Programming with weak consistency, and Dartagnan

Programming with weak consistency guarantees is both a necessity and a pain. It is a necessity, because more and more platforms opt for weak consistency guarantees or even give the developer means of influencing the consistency guarantees. It is a pain, because well-known idioms for synchronization and communication break if the consistency guarantees are chosen too weak.

Since its proposal in 2010, the programming language CAT has become the de-facto standard for formulating consistency guarantees. The Linux kernel, the languages C, C++, Java, and OCaml, the architectures of ARM, Intel, and IBM, as well as NVIDIA and Vulkan all have their consistency guarantees formulated in CAT.

We introduce Dartagnan, a formal verification tool that helps the programmer reason about the behavior of a given (C or SPIR-V) program relative to given consistency guarantees (formulated in CAT). Dartagnan checks whether all consistent executions meet all assertions in the code, reports bugs otherwise, or terminates without a conclusion. Dartagnan is a bounded model checker that unrolls the program into an acyclic form and translates it into logical constraints that are solved with an SMT solver, like Microsoft’s Z3 or Yices.

Dartagnan has been instrumental in finding a bug in qspinlock, one of the major lock implementations of the Linux kernel, a development that ultimately lead to new consistency guarantees for the Linux kernel.

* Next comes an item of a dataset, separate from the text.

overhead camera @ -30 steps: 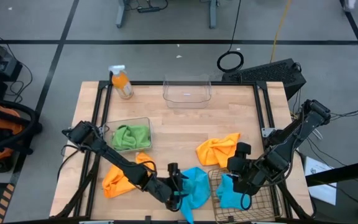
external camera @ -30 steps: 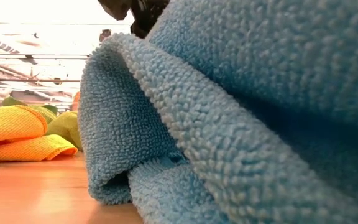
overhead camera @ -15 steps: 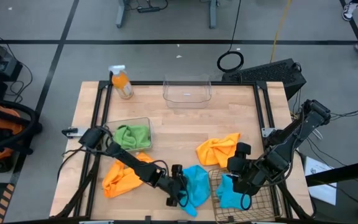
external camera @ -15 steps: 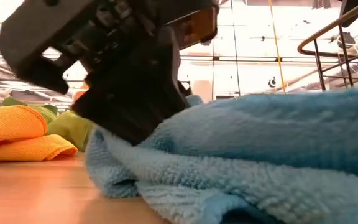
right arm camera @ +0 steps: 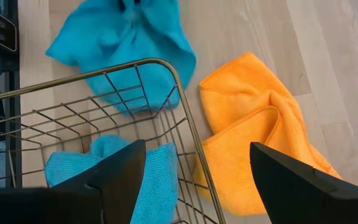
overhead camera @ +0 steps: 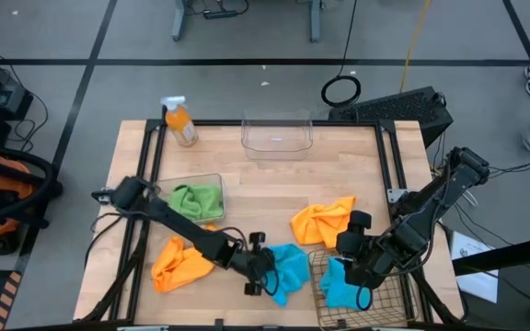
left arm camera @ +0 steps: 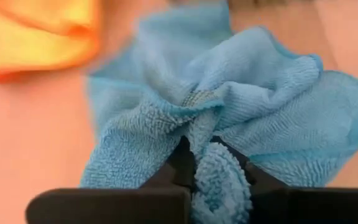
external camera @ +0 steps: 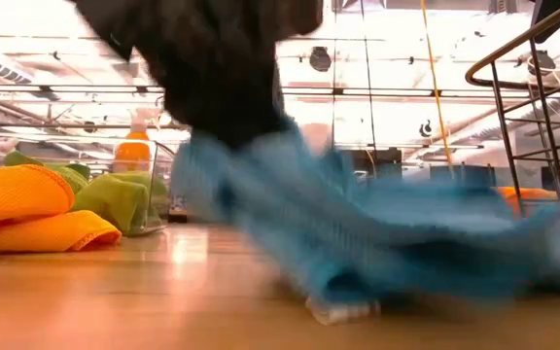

We will introduce the basics of weak consistency, the CAT language, and Dartagnan.

Preparations

For an active participation, we suggest to download Dartagnan up-front from https://github.com/hernanponcedeleon/Dat3M and follow the installation instructions given on that site.

Roland Meyer

Roland is a Professor at TU Braunschweig and Head of the Institute of Theoretical Computer Science. He is interested in verification techniques for concurrent programs that can be used at industrial scale.

Thomas Haas

Thomas Haas is the main developer of the memory-model-aware bounded model checker Dartagnan. He graduated in 2019 from TU Braunschweig with a Master’s degree in Computer Science. During his time as a student, he participated in the ERATO project in Tokyo, working on the verification of probabilistic programs. Since 2019, Thomas is a PhD student at TU Braunschweig where he specializes in weak memory models and their verification.